XXVI

Y el verano llegó de forma inesperada, cálido, generoso e insuflando ganas de vivir. Los caminos desembocaban en gargantas verdes con altos árboles a los lados. La gente afluía desde todas partes y aquella imagen, por alguna razón, evocaba vacaciones de verano, movimientos juveniles, descanso estival, placeres de juventud olvidados. Enseguida surgieron palabras del viejo vocabulario. Sólo las ropas, como un eterno oprobio, seguían desprendiendo vapores.

Tzili permanecía sentada en su sitio. Temía aquel desenfreno. Pronto llegarían los gritos, el dolor y la desesperación. Por la noche encendían hogueras, cantaban, bailaban y perdían los estribos. Y luego, como después de cualquier desgracia: los abrazos, la risa y la decepción. Mujeres altas, en las que aún se percibían algunos rasgos de belleza, se bronceaban al borde del lago sin ningún pudor.

—No pasa nada, de todos modos la vida no tiene sentido —confesó una mujer que, al parecer, había pasado una noche desenfrenada. Era robusta, sana y todavía capaz de parir muchos hijos.

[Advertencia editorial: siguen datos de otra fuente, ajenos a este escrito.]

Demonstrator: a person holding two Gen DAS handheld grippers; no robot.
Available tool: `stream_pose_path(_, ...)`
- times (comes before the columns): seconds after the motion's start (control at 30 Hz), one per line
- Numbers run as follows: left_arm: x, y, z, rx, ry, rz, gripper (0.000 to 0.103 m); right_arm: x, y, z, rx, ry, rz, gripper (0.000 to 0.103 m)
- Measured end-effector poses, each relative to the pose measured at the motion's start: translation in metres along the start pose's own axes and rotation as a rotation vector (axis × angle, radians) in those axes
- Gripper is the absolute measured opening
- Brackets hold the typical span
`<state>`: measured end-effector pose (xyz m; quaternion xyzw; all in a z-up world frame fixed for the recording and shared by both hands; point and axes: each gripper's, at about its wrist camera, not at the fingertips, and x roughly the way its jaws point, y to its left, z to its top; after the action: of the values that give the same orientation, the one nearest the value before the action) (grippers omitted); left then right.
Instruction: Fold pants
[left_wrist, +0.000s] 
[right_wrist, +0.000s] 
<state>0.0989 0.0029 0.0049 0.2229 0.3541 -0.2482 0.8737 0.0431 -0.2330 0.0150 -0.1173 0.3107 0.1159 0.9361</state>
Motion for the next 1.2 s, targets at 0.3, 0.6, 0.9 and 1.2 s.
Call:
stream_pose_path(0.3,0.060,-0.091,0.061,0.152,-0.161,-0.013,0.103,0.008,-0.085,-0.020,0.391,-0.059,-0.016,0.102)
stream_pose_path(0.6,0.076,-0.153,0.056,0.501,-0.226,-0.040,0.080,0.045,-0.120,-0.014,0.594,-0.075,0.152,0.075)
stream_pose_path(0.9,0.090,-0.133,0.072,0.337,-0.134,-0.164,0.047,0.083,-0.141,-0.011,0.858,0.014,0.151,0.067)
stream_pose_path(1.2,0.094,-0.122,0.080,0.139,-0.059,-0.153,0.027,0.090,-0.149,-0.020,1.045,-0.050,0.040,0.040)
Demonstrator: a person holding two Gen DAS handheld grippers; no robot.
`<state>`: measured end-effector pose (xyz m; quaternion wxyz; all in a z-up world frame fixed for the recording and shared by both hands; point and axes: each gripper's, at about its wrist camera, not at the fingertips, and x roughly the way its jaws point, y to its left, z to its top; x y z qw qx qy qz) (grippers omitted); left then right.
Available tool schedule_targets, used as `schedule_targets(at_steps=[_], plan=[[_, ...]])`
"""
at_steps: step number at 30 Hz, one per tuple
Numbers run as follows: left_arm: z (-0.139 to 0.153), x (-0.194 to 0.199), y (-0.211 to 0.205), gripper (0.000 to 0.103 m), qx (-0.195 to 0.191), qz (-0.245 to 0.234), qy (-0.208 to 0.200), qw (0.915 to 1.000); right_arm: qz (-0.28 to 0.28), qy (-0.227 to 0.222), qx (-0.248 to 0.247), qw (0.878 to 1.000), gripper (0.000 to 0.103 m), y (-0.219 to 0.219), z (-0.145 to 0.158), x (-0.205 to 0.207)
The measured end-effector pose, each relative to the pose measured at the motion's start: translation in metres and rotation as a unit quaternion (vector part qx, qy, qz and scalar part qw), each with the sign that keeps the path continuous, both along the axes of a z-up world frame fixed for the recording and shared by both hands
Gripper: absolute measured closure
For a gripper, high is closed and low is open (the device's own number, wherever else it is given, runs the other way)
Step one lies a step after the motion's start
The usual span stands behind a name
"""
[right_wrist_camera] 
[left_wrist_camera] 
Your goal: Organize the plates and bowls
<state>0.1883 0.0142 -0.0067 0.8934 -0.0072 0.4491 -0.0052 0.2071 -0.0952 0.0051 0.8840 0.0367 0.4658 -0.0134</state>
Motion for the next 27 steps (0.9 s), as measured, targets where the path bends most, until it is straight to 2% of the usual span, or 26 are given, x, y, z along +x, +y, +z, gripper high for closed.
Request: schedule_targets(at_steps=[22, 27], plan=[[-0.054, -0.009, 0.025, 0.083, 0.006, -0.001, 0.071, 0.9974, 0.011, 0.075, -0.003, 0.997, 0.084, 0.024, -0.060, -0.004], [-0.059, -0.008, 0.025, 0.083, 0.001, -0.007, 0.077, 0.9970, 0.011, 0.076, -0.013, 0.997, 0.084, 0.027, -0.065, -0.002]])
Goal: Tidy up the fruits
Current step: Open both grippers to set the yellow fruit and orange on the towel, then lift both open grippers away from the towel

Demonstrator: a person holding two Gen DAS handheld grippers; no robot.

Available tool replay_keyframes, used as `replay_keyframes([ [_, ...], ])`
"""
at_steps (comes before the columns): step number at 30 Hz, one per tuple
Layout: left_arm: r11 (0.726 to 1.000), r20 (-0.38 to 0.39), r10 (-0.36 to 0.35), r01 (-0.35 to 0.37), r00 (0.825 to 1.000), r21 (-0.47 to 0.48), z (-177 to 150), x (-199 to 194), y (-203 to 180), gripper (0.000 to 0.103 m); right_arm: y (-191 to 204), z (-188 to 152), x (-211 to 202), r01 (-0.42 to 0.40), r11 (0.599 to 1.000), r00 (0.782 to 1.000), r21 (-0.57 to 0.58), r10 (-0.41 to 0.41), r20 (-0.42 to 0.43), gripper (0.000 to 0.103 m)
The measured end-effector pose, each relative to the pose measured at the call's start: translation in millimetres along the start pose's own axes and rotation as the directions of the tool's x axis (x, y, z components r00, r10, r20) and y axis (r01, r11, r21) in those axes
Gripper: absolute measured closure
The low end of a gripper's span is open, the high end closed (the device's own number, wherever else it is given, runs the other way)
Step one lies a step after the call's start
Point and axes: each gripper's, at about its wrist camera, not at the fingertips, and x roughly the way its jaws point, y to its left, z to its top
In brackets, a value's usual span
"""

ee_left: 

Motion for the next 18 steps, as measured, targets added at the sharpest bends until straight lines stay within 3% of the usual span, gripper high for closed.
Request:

—¿Y tú no irás a Palestina? —le preguntó su compañera.

—No —respondió la mujer con decisión.

—¿Por qué?

—Quiero desaparecer.

De aquella conversación, Tzili captó la palabra Palestina. En su momento, cuando su hermana Yetti se lió con el oficial cristiano, el moravo, estuvieron a punto de mandarla a Palestina. En un primer momento, Yetti se negó, pero luego cambió de idea y quiso irse. Cuando se retractó, la familia ya no tenía dinero para enviarla allí.

Y, efectivamente, se sucedieron las desgracias: una mujer se arrojó al lago y otra se tomó una cápsula de veneno. El maravilloso olvido desapareció en un instante, y aquella mujer robusta que se negaba a ir a Palestina proclamó: «La muerte nos perseguirá en todas partes. Nunca más tendremos descanso».

Al mediodía, sacaron del lago a la mujer y pudieron realizarse los funerales. Uno de los presentes, que incluso con su ropa andrajosa parecía un funcionario, habló largo y tendido sobre las grandes obligaciones que recaían sobre todos nosotros, sobre el prolongado recuerdo de los judíos, sobre la eternidad de la tribu y sobre el deber histórico de regresar a la patria. Muchos lloraron. Tras el entierro, hubo una gran disputa y las palabras que aquel hombre había utilizado volvieron a oírse. Resultó que la mujer que había tomado el veneno había actuado así debido a una falsa promesa: uno que quería acostarse con ella le prometió matrimonio, pero al día siguiente se arrepintió, y la mujer, que durante todos esos años de sufrimiento había llevado el veneno escondido en el forro del abrigo, en aquel momento sintió necesidad de él. Y un detalle más: antes de tomarse el veneno, ella había anunciado delante de todo el mundo su intención de hacerlo. Nadie la creyó.

Ahora sólo quedaba decir: «¿Por yacer una noche con alguien, una persona se suicida?». «¿Y qué si ella se acostó con él? ¿Y qué si él le hizo una promesa?». «¿Qué tenemos salvo esos pequeños placeres? ¿También eso nos lo van a quitar?».

Tzili captó aquellas palabras con los ojos cerrados. En aquel momento comprendió su significado, pero en el fondo de su corazón no justificó a nadie. Sólo sintió una cosa: el duelo que la embargaba también a ella se volvería muy pronto vano e insustancial.